That’s why the Greater Timonium Community Council set up a meeting with MTA to get community feedback.

The bulk of the proposal will start on York Road. There are seven alternatives, which included two light rail routes, four rapid bus options and one subway option, which many didn’t mind entertaining.

The light rail option was the least favorable for the public. This transportation idea will mainly travel on surface roads.

One of the options proposed the line starts in Lutherville and ends at the University of Maryland Medical Center.
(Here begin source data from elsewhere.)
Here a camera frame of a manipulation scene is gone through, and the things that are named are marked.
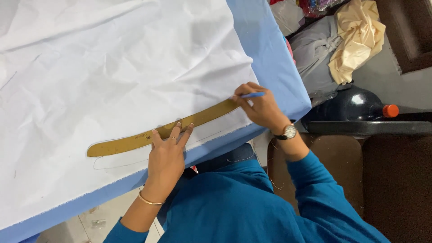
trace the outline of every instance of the gold bangle
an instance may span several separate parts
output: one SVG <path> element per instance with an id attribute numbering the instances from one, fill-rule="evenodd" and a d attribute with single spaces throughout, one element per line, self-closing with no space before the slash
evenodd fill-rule
<path id="1" fill-rule="evenodd" d="M 141 200 L 143 200 L 145 203 L 147 203 L 147 204 L 160 206 L 160 205 L 162 205 L 162 204 L 165 203 L 165 202 L 161 202 L 161 203 L 154 203 L 154 202 L 147 201 L 147 200 L 145 200 L 145 199 L 141 196 L 141 192 L 142 192 L 142 191 L 140 191 L 140 192 L 138 193 L 138 197 L 139 197 Z"/>

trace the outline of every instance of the brown chair
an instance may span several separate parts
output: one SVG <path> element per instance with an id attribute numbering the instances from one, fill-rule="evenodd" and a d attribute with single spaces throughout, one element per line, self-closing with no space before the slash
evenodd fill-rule
<path id="1" fill-rule="evenodd" d="M 345 197 L 368 223 L 391 242 L 432 242 L 432 136 L 351 136 L 301 134 Z M 275 194 L 296 212 L 295 188 L 285 155 L 269 144 L 267 170 Z"/>

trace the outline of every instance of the table
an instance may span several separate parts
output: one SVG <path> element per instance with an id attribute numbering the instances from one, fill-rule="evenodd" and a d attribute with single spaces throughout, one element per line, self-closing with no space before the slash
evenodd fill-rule
<path id="1" fill-rule="evenodd" d="M 252 57 L 252 69 L 258 82 L 270 89 L 282 111 L 299 120 L 311 103 L 300 75 L 286 47 L 285 38 L 276 24 L 267 0 L 227 0 L 234 16 L 236 30 L 245 53 Z M 209 141 L 186 153 L 185 162 L 192 166 L 239 147 L 265 131 L 251 124 Z M 141 171 L 50 211 L 0 230 L 2 243 L 17 243 L 98 206 L 144 184 L 147 171 Z"/>

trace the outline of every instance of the sleeve
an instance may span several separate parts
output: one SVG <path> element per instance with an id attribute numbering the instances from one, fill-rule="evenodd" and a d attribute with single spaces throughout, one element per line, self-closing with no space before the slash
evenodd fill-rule
<path id="1" fill-rule="evenodd" d="M 103 243 L 144 243 L 149 232 L 135 232 L 123 226 L 120 219 L 108 233 Z"/>
<path id="2" fill-rule="evenodd" d="M 350 239 L 348 242 L 389 243 L 357 214 L 345 199 L 342 187 L 312 151 L 302 160 L 287 162 L 287 166 L 296 188 L 301 217 L 315 222 L 333 236 Z"/>

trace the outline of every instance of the curved ruler
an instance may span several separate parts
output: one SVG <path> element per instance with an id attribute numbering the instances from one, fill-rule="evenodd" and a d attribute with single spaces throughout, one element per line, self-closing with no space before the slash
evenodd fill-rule
<path id="1" fill-rule="evenodd" d="M 193 123 L 194 127 L 197 127 L 206 122 L 221 117 L 233 111 L 237 107 L 238 105 L 234 101 L 232 101 L 231 99 L 227 99 L 201 112 L 190 115 L 186 118 L 172 122 L 165 126 L 156 128 L 156 130 L 159 132 L 162 139 L 166 139 L 171 134 L 171 130 L 177 124 L 177 122 L 181 123 L 181 130 L 182 132 L 184 132 L 190 123 Z M 141 148 L 153 142 L 152 135 L 152 131 L 146 131 L 131 137 L 124 137 L 117 140 L 93 144 L 87 150 L 87 156 L 106 156 Z"/>
“The study will provide rapid transit from Towson to downtown Baltimore, so we’re asking why it needs to go outside the beltway and have terminals in Lutherville,” said Eric Rockel, president of the Greater Timonium Community Council.

The owners were also upset that they were not notified before these proposals. Many were concerned about traffic jams, even with the idea of ​​making part of the light rail underground.

“I live on York Road and there are a lot of residents who live on York Road. Where do you want them to park their cars when they come home from work, because when you do this project, it’s reduced to two. It’s going to create traffic problems and it’s going to create environmental problems. So I’m like, what an idiot thought of this,” said York Road resident Peter Hammerer.

However, some people think otherwise and wouldn’t mind more bus options like the proposed bus rapid transit that would run from Towson to Port Covington.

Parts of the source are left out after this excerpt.